Но наступил день, когда загудел весь лес и пошел такой гром, что казалось, земля раскалывается надвое. По воздуху со свистом носились черные железные комья, и. куда они падали, там в страхе дыбом вставала земля и деревья ломались, как былинки. Люди в разноцветных одеждах бросали друг в друга смерть, а чудовища-машины изрыгали пламя пожаров. Молнии взвивались с земли в облака, и гром вторил им; казалось, будто земля хочет взлететь в небо или небо низвергнуться на землю. Голубь очнулся от сна. Над ним была смерть и погибель; как некогда воды потопа, так бушевал теперь над миром огонь. Голубь взмахнул крылами и устремился ввысь, дабы вместо горящего леса найти себе другой приют, приют мира.
Он устремился ввысь и полетел над нашей землей в поисках мира, но куда он ни залетал, повсюду люди сверкали молниями и громыхали громами, повсюду была война. Море огня и крови, как некогда, затопило землю, снова настал всемирный потоп, и голубь неутомимо носился над нашими странами, чтобы найти место покоя, а потом воспарить к праотцу и принести ему масличный лист надежды. Но нигде в эти дни не мог он найти масличный лист, все выше вздымались волны погибели, все ширилось по земле пламя пожаров. Еще не обрел голубь место покоя, еще не обрело человечество мир, и не может он вернуться домой, не может успокоиться навеки.

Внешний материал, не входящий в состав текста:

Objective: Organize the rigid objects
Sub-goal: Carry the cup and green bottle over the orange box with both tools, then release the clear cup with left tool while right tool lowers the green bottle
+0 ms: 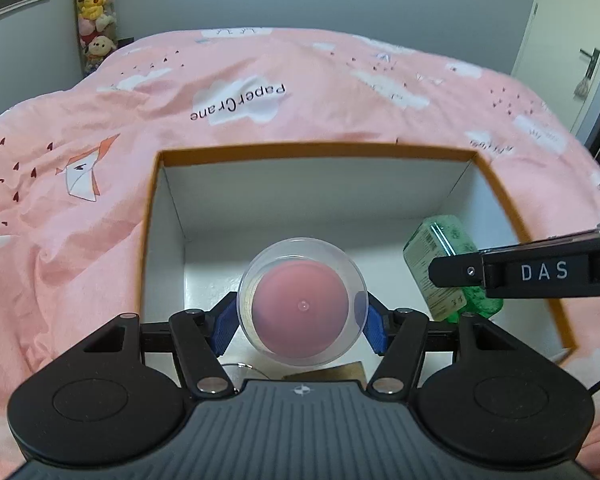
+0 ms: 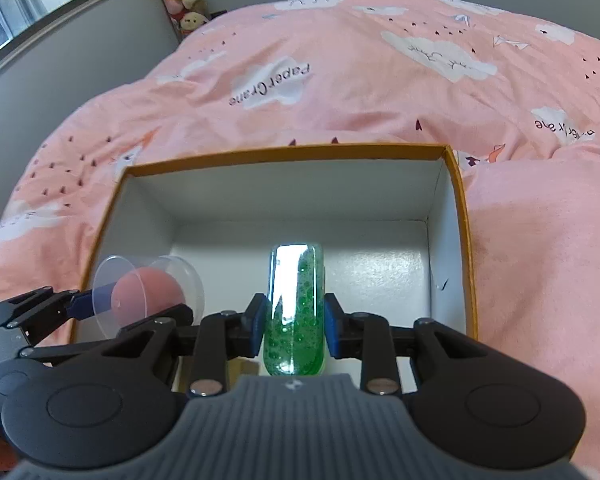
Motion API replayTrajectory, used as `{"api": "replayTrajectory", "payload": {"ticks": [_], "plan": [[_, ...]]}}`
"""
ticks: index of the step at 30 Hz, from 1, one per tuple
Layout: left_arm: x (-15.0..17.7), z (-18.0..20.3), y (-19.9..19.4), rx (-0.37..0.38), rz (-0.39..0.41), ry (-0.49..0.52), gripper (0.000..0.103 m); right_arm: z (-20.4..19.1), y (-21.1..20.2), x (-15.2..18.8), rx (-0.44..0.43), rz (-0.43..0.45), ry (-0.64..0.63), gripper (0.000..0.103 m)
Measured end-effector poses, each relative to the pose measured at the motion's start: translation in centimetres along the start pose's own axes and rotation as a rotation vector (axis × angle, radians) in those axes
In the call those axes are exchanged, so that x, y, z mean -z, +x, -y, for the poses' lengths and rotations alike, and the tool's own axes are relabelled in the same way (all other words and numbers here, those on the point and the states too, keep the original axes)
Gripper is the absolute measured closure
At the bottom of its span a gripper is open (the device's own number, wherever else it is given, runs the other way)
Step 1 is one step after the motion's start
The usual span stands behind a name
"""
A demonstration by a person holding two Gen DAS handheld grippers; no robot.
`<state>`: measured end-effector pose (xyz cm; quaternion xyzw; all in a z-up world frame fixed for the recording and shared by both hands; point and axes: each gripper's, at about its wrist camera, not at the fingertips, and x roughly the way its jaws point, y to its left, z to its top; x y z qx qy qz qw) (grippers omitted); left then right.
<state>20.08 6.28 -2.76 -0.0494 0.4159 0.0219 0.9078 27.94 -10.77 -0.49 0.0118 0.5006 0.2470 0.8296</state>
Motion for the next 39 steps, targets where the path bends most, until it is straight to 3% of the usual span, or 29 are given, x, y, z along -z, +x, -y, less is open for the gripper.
{"api": "replayTrajectory", "payload": {"ticks": [11,27,34,39], "plan": [[0.0,1.1,4.2,-0.132,-0.110,0.117,0.031,1.0,4.0,-0.4,0.031,-0.063,0.003,0.074],[0.1,1.5,6.8,-0.177,-0.299,0.172,0.026,0.5,5.3,-0.5,0.037,-0.108,-0.022,0.074],[-0.4,0.6,6.7,-0.114,-0.299,0.139,0.024,0.6,5.4,-0.4,0.034,-0.116,-0.017,0.074],[-0.5,-0.3,4.6,-0.049,-0.204,0.045,0.024,1.0,5.4,-0.4,0.037,-0.115,-0.004,0.074]]}}
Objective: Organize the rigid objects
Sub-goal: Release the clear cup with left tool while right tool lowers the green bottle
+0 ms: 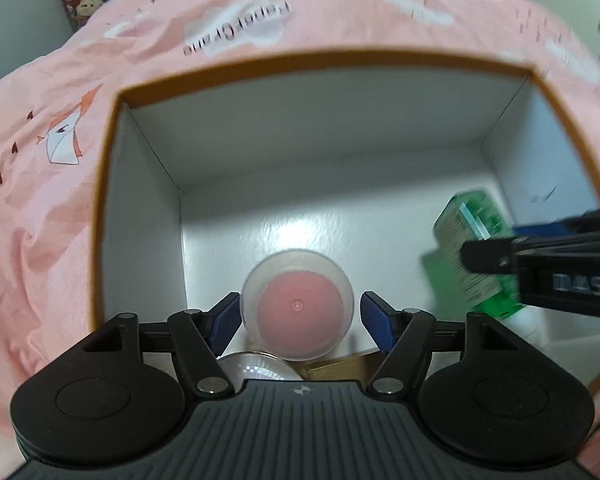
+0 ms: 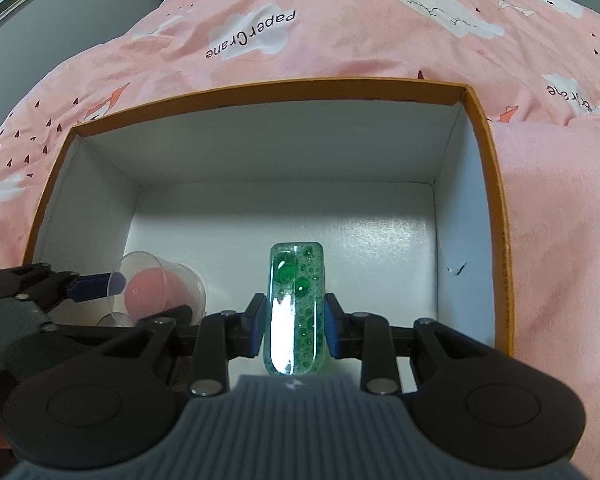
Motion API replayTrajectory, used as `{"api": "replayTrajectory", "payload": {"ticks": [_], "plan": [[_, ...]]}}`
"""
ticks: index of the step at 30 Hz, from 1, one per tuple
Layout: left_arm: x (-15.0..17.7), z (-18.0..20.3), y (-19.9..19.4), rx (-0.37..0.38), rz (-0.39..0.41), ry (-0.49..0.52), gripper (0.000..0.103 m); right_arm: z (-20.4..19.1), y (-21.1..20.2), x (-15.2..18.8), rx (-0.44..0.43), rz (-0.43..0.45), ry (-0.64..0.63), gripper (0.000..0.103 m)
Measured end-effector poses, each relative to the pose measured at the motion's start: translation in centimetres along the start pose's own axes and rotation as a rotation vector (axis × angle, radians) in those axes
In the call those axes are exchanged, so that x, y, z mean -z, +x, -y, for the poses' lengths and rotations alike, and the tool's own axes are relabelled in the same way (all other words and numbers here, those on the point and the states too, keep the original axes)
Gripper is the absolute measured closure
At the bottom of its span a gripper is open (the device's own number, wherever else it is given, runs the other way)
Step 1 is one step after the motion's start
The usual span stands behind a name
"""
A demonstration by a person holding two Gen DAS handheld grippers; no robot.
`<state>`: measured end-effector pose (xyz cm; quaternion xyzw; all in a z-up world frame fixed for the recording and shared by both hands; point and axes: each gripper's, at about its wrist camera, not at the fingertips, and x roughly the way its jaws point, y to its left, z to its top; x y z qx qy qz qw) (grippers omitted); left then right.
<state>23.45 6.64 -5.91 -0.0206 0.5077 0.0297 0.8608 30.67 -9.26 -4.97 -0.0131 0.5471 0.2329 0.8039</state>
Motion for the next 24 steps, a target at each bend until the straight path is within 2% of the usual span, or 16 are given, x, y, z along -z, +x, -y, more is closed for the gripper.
{"api": "replayTrajectory", "payload": {"ticks": [4,7,9,12,15,18,21,24], "plan": [[0.3,-0.8,-3.1,0.041,0.120,-0.049,0.025,0.5,0.1,-0.2,0.010,-0.007,0.025,0.074],[0.4,-1.5,-6.0,-0.008,0.249,-0.079,0.023,0.1,0.3,-0.5,0.013,-0.013,0.017,0.074],[0.5,-1.9,-7.2,-0.042,0.306,-0.088,0.019,-0.4,0.5,-0.7,0.003,-0.017,0.011,0.074],[0.3,-2.5,-7.4,-0.112,0.271,-0.092,0.020,-1.5,0.9,-1.1,-0.013,-0.020,0.000,0.074],[0.6,-4.3,-6.2,-0.046,0.222,-0.126,0.031,-2.5,1.2,-1.3,-0.018,-0.014,-0.014,0.074],[1.0,-7.1,-5.4,0.045,0.200,-0.215,0.047,-3.3,1.9,-1.5,-0.020,-0.025,-0.019,0.074],[1.4,-8.4,-5.3,0.078,0.196,-0.252,0.061,-3.8,2.6,-1.6,-0.030,-0.039,-0.017,0.074],[1.6,-8.8,-5.5,0.098,0.195,-0.273,0.069,-4.3,3.3,-1.9,-0.054,-0.054,-0.008,0.074]]}}
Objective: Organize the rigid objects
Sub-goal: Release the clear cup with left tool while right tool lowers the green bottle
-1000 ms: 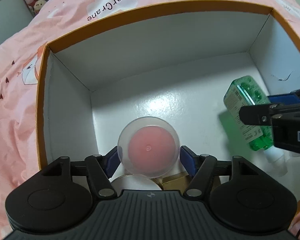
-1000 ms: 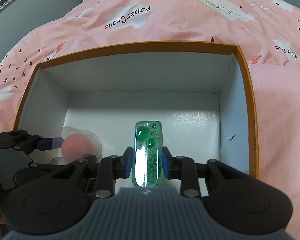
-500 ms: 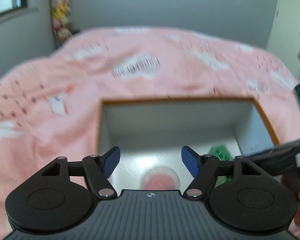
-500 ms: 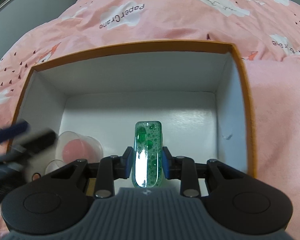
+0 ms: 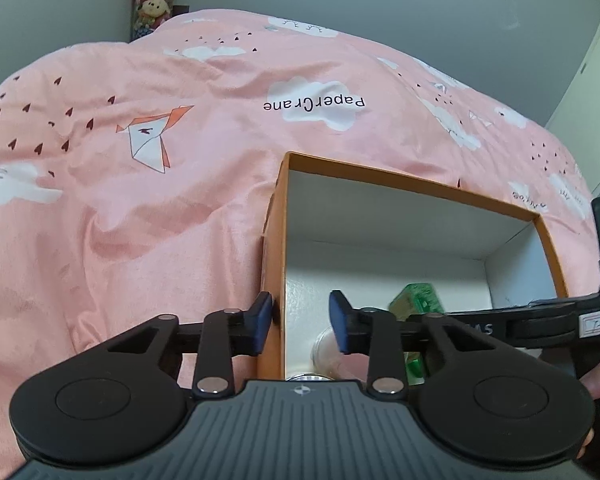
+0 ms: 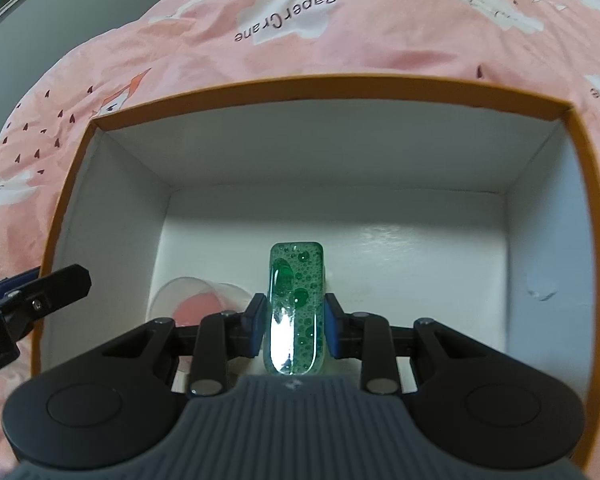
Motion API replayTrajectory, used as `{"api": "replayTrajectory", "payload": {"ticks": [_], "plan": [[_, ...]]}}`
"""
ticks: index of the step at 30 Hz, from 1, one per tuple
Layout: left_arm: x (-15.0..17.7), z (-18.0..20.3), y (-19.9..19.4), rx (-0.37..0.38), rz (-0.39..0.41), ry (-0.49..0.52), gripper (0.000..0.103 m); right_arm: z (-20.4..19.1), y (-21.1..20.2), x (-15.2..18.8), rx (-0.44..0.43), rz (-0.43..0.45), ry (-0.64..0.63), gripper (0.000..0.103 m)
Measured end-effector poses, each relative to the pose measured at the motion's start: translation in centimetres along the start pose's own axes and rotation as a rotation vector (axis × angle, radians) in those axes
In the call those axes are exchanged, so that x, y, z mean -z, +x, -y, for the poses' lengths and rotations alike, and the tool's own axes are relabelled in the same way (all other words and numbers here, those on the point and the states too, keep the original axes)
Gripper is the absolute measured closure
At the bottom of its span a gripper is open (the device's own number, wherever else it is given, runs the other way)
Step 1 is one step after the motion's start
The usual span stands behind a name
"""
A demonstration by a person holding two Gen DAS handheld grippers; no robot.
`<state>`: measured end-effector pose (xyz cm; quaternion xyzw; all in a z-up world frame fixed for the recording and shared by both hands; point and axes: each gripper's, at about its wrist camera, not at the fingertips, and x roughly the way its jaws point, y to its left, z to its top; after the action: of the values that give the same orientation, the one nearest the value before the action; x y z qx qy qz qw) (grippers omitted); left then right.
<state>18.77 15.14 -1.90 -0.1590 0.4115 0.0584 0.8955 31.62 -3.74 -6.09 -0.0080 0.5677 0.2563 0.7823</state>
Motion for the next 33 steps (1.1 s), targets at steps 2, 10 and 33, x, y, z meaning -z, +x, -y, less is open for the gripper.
{"api": "replayTrajectory", "payload": {"ticks": [2,10,33], "plan": [[0.0,-0.1,0.0,0.009,0.001,-0.011,0.070,-0.5,0.3,-0.1,-0.012,-0.003,-0.001,0.074],[0.3,0.2,-0.2,-0.010,0.015,-0.015,0.072,-2.3,0.8,-0.8,-0.051,-0.010,-0.018,0.074],[0.4,0.3,-0.4,-0.024,0.023,-0.039,0.072,-3.5,1.3,-1.8,-0.042,0.002,-0.016,0.070]]}}
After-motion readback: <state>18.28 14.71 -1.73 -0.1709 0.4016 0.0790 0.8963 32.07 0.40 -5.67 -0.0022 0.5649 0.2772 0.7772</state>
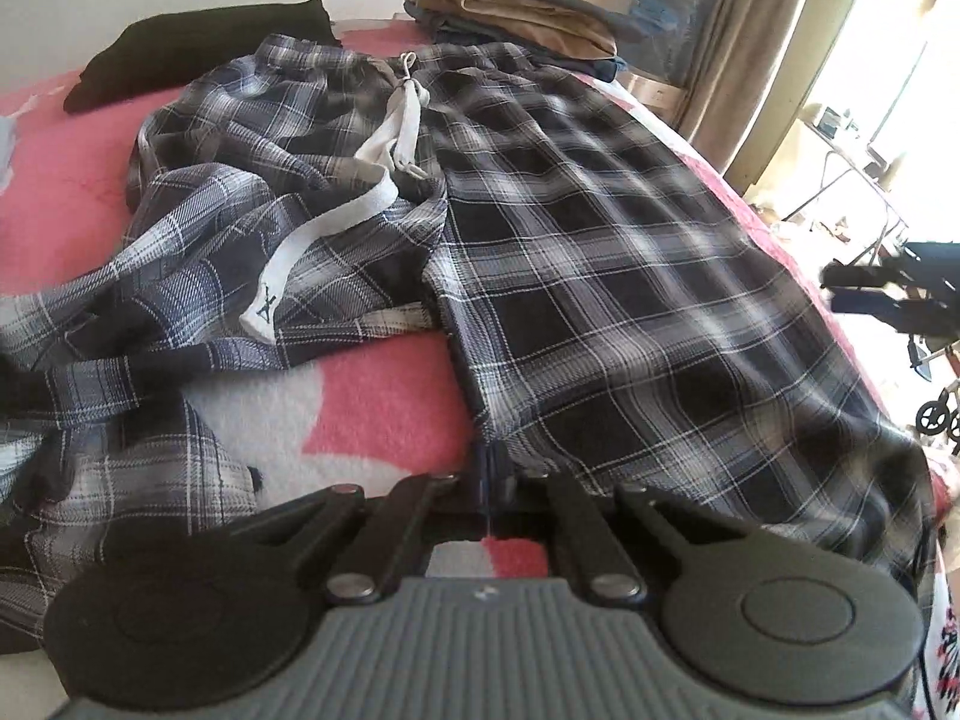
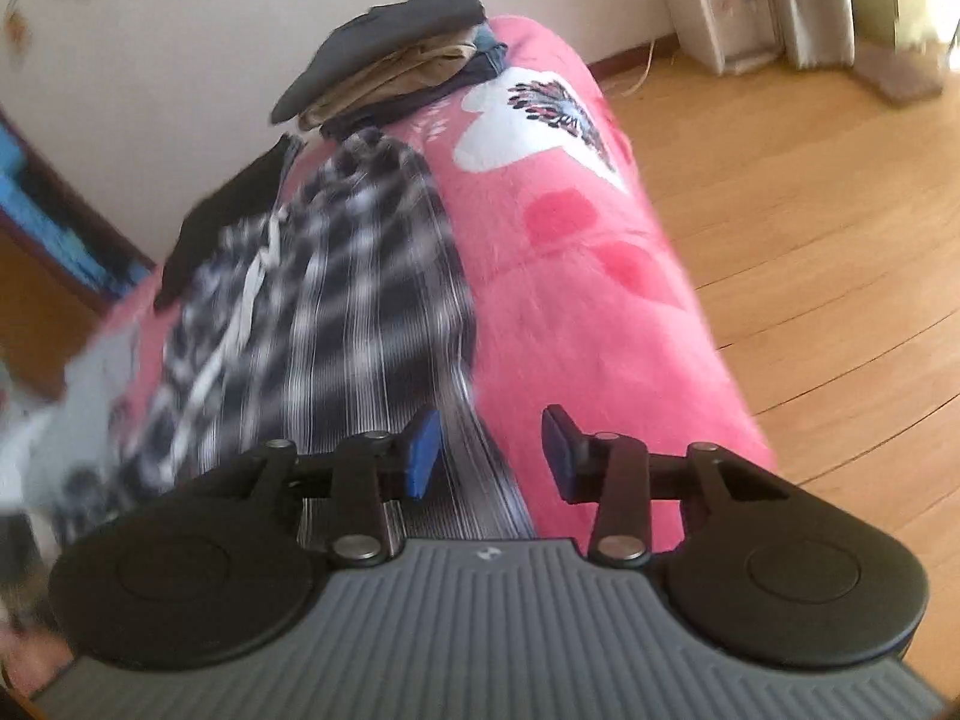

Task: Fold clothes

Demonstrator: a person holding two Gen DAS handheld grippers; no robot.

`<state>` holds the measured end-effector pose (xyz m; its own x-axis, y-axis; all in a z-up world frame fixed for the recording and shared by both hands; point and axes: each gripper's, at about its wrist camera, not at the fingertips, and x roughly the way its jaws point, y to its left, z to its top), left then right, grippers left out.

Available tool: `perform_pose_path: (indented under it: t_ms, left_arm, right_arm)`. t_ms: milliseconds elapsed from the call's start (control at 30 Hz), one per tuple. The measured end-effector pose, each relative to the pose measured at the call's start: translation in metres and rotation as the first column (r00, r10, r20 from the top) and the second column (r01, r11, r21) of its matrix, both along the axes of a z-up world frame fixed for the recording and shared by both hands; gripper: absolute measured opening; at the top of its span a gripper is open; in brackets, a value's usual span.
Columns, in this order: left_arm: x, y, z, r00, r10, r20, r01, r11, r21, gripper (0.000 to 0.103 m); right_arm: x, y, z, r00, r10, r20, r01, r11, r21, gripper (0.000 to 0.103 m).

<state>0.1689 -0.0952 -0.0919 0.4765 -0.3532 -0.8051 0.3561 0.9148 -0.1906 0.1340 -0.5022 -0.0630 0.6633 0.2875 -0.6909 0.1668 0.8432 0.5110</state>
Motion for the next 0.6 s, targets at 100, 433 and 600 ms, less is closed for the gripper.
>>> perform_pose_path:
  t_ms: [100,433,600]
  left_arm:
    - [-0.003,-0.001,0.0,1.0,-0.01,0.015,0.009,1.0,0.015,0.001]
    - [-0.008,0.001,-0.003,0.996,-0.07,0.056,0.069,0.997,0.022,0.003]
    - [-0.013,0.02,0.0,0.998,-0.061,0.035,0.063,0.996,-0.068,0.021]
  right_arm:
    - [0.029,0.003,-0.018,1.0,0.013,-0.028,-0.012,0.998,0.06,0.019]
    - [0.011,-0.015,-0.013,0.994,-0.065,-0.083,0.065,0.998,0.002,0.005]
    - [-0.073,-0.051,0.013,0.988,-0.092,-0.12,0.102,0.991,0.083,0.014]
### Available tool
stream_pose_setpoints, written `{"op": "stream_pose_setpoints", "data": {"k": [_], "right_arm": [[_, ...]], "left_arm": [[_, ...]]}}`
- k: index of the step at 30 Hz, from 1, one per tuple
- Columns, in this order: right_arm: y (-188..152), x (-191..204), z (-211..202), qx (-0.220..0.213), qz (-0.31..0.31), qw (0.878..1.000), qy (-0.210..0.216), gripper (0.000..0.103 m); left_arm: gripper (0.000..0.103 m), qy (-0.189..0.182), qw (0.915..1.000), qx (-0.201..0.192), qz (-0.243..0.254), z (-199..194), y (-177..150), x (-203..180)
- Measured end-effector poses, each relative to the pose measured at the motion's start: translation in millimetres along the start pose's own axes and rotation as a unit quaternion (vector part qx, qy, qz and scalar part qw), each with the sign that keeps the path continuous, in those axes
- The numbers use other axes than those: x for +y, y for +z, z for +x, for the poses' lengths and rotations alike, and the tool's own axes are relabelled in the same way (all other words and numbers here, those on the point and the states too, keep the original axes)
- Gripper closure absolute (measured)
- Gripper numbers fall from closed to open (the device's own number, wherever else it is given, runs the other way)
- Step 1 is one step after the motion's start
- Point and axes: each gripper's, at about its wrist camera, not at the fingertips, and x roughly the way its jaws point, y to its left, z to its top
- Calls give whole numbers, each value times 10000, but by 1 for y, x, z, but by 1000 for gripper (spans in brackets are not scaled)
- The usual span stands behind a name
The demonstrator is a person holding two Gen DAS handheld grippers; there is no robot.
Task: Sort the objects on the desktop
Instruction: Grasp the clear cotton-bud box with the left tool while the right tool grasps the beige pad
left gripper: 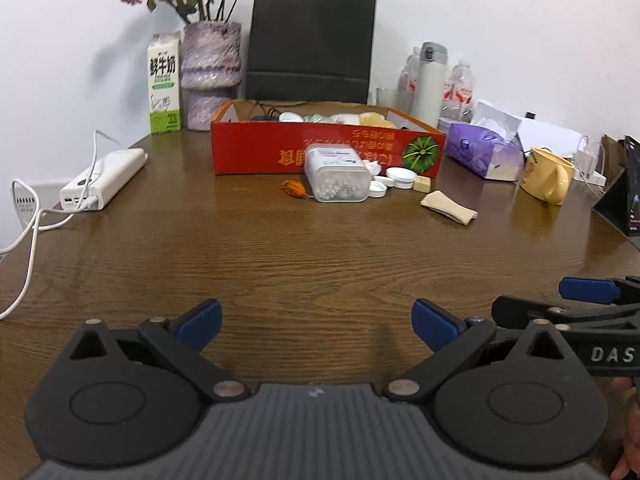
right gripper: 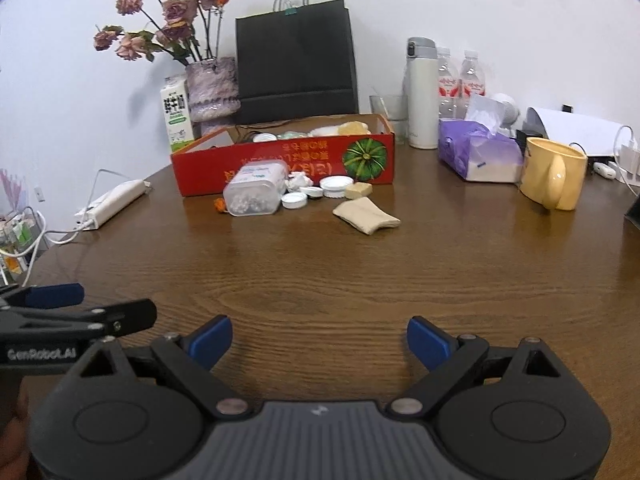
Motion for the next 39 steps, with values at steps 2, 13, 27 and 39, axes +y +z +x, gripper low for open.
{"op": "stream_pose_setpoints", "data": {"k": [2,13,27,39], "right_arm": [[11,0,7,51,-79,10000,26,9],[96,-10,108,125,-1012,9942,-347,20],[91,-43,146,347,-599,9973,249,94],[74,-37,43,-257,271,9985,396,94]], "left_arm": [[0,29,9999,-83,124,6,11,1],[0,-593,9980,173,-144,130,123,11],[34,-392,9975,491,332,189,132,-16],[35,-430,9989,-163,26,35,104,-9]]}}
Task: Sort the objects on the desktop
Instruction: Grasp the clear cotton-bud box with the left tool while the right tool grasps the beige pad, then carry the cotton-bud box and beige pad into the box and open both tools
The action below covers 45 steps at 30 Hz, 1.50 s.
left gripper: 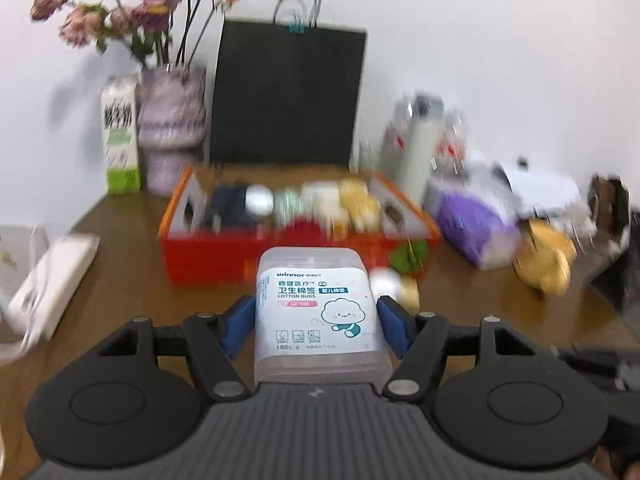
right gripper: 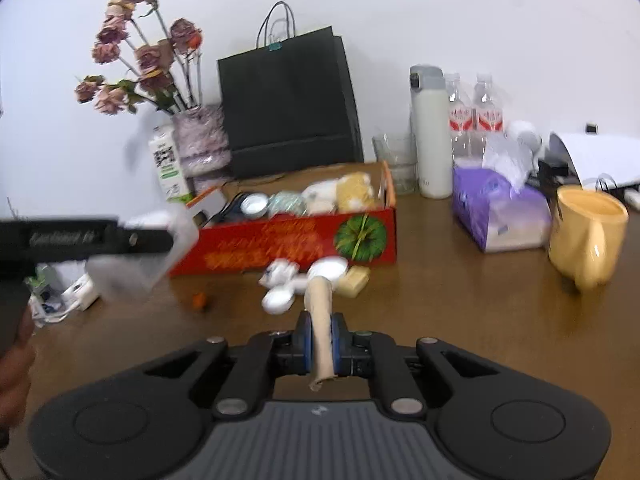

Никто не видел таинственного заблудшего голубя, что ищет миравнаши дни, ивсе же он парит над нами, испуганный и усталый. Иногда, и только по ночам, внезапно проснувшись, можно услышать, как где-то вверху шелестят крылья в торопливом полете, в тревожных, отчаянных поисках. Нашими мрачными думами отягощены эти крылья, наши чаяния трепещут в их тревожных взмахах, ибо тот заблудший голубь, что дрожа парит между небом и землей, тот неверный посланец былых времен ныне несет праотцу рода человеческого весть о нашей собственной судьбе. И вновь, как тысячи лет назад, целый мир ждет, чтобы кто-то простер руки навстречу ему и признал, что пора положить конец испытанию.